Roberts was secretary of the University of Chicago Hospital local when she was invited by Victor Gotbaum to join his AFSCME union staff as a full-time organizer in Chicago in 1959. This began a professional relationship between Gotbaum and Roberts that lasted for decades. When Gotbaum became head of DC37, Roberts joined him in New York as a director of hospital field operations, and eventually became Associate Director in charge of organization. During her time as Associate Director, DC37's membership quadrupled to 125,000. In 1969, she led a series of rolling strikes against three hospitals in order to pressure New York Governor Nelson Rockefeller to hold an election for workers to select their representation; she was subsequently jailed for two weeks for defying New York's Taylor Law which prohibits state employees from striking.

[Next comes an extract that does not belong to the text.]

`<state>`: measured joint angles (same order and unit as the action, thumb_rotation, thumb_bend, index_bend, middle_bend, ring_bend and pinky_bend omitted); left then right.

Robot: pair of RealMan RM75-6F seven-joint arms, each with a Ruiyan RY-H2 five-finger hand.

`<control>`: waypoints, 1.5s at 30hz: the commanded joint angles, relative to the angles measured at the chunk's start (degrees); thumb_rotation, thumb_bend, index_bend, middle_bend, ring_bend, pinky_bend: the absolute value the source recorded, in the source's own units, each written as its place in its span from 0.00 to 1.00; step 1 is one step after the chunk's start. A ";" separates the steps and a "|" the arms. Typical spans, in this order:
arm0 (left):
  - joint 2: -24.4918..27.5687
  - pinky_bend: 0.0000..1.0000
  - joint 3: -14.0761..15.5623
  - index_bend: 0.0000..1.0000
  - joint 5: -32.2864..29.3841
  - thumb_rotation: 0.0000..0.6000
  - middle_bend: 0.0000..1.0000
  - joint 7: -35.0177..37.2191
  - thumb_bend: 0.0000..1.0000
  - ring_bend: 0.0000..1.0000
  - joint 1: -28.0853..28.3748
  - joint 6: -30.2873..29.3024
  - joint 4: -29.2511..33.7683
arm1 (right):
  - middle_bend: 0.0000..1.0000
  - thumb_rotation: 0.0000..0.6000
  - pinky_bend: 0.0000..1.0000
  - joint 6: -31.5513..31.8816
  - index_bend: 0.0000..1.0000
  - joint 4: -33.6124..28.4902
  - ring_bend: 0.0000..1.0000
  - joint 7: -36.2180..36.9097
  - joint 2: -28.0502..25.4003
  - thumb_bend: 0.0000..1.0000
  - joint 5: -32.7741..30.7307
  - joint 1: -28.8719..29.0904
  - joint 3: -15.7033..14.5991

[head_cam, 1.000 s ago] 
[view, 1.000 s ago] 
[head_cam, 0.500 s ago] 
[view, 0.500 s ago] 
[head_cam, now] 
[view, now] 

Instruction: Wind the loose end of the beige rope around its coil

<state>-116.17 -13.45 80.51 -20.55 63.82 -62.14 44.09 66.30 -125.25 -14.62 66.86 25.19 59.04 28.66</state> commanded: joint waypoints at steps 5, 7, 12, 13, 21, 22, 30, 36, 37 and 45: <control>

In 1981, after events which decreased her power in DC37, she left the union and was appointed New York State Industrial Commissioner, the first black woman to hold such a high post in New York. From 1987 to 1992, she was senior vice president of Total Health Systems, an HMO. DC37 was involved in a major scandal in the late 1990s, and Roberts's return to DC37 as executive director in 2002 was seen, as noted in Roberts's words, as a return to that "old time religion". She retired at the end of 2014 and was succeeded by her associate Henry Garrido.

Roberts received the AFSCME Lifetime Achievement Award in 2014. In 2023, AFSCME established the Lillian Roberts Endowed Scholarship for union members and their children studying at School of Labor and Union Studies at the City University of New York.

Roberts died in Manhattan on July 9, 2026, at the age of 98.